Когда он отошел достаточно далеко от церкви Св. Марии и чувствовал себя в безопасности, он уселся в тени на крыльце чужого дома, чтоб отдохнуть и сообразить, что делать дальше, но он не в состоянии был думать — голова его кружилась, все качалось перед ним, даже улицы и дома. Ему захотелось спать, и он уже было закрыл глаза, как услышал грубый окрик:

— Убирайся отсюда, эй, ты, мальчишка! Мне надо мыть лестницу и тротуар!

Взглянув вверх, Филипп увидел дородную негритянку с ведром воды и щеткой, готовую приступить к работе.

Филипп вскочил и пошел дальше по Урсулинской улице, ничего не понимая и не сознавая. Ему казалось, что он прошел многие мили, когда увидел, что очутился, незаметно для себя, у своего старого дома.
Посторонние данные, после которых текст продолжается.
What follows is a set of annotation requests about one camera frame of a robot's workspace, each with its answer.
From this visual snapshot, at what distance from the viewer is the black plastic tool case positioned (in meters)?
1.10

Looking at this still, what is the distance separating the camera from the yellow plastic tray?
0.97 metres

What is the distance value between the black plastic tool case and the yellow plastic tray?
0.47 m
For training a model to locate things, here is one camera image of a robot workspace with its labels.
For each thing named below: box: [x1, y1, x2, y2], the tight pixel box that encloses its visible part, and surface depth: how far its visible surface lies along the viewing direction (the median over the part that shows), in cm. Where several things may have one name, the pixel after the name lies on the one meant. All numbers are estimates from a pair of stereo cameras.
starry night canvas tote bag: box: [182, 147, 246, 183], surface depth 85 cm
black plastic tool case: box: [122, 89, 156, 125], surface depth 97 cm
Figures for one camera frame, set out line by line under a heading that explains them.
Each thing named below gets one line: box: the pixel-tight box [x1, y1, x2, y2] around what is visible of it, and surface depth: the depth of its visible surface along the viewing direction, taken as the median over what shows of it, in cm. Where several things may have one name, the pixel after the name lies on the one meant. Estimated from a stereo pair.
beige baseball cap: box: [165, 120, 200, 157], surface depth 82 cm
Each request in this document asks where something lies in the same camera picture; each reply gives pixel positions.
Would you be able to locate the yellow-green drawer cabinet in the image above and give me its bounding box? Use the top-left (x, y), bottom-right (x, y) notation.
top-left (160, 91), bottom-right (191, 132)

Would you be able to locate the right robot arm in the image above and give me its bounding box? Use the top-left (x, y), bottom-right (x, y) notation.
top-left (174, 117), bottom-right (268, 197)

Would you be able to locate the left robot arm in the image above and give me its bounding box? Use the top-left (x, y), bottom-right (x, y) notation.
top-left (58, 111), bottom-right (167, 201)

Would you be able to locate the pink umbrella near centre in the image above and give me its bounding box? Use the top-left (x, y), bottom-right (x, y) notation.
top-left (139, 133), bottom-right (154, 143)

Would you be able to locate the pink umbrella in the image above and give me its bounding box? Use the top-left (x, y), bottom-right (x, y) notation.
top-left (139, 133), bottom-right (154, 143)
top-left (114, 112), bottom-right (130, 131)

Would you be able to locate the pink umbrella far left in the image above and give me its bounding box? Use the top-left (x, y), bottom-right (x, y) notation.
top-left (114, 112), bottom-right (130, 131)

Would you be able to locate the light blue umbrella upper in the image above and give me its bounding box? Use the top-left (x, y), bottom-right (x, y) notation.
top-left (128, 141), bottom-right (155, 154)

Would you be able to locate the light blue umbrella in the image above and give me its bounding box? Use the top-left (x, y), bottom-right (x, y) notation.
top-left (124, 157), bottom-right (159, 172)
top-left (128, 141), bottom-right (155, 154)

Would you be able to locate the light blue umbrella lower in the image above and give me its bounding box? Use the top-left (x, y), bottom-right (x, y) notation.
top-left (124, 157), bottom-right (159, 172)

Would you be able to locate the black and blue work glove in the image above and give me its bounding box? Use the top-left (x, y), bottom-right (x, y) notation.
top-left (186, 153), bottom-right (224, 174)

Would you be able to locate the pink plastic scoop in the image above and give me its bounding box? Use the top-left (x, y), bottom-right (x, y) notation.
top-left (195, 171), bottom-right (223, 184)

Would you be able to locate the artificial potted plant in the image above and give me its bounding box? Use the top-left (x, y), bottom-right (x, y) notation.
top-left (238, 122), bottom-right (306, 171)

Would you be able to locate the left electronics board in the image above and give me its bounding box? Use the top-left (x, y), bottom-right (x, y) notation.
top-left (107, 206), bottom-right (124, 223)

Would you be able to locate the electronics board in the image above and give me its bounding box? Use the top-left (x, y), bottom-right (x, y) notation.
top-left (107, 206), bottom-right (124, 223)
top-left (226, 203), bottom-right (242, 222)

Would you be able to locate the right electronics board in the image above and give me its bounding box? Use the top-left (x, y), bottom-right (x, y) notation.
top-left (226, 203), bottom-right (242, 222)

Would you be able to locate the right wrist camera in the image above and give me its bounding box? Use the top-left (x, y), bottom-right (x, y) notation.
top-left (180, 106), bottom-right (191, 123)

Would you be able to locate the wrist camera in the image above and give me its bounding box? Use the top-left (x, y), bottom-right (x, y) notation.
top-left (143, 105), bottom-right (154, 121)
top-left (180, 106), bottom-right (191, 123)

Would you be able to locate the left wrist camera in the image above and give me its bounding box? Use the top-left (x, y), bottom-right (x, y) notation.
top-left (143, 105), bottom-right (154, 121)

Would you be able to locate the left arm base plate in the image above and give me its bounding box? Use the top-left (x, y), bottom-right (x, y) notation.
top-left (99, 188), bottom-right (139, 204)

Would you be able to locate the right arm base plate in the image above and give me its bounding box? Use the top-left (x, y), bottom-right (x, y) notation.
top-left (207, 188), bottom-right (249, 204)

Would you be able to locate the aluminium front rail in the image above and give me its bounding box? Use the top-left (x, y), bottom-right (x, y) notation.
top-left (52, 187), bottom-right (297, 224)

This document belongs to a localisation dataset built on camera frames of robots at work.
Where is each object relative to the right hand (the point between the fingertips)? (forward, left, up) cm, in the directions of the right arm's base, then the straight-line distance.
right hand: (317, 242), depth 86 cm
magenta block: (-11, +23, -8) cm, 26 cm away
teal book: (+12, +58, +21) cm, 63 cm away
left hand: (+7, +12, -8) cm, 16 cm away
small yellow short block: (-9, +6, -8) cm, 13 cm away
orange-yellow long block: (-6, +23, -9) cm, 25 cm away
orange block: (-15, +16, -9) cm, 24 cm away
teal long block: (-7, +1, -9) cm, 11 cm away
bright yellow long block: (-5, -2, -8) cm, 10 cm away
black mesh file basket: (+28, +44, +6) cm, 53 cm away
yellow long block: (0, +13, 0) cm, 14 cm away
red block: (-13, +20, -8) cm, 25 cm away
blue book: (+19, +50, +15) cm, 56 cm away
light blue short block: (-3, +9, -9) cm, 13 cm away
Большие дубы по обеим сторонам входа образовали густую тень. Ночью прошел дождь, и душистая влага наполняла воздух. Опять Филипп прильнул к воротам и смотрел во двор сквозь железную решетку. Он был так слаб и утомлен, что не мог стоять и сел на землю у ворот; прислонившись к каменному столбу, он смотрел на большие качавшиеся над ним ветви деревьев. В ветвях порхали птицы, да, там были пересмешник и кардинал, и бесчисленное множество маленьких желтых птичек. Вдруг пересмешник залился чистой, звонкой трелью и, распустив крылья, взвился к далекому небу. Филипп мечтательно следил за ним. Был ли это Певец? Он не знал наверно, но как бы он хотел полететь за ним в эту бесконечную, спокойную голубую высь.

Как свежо в саду! Сколько роз! Какое чудное благоухание! Что за нежные тени между виноградными листьями! Ему казалось, что перед ним ворота рая. Если б только открыли ворота, позволили ему войти и лечь в тени, под его любимым деревом! Там было тихо, он все видел. Он видел, как по красивым верандам ходили люди, а в аллее роз высокий смуглый господин ходил взад и вперед. Он держал перед собой книгу, но чаще смотрел на небо, как будто там скрывались его сокровища.

Следя за гуляющим господином, Филипп вдруг увидел на веранде белую фигуру. Была эта девочка или ангел — он не мог сказать. За ней показалась высокая негритянка и протянула девочке букет белых цветов, перевязанный длинной белой лентой, и маленькую белую книжечку, которую девочка взяла с забавным важным видом; затем грациозной, степенной походкой она тихо спустилась в сад, в сопровождении высокой женщины и серьезной старой собаки.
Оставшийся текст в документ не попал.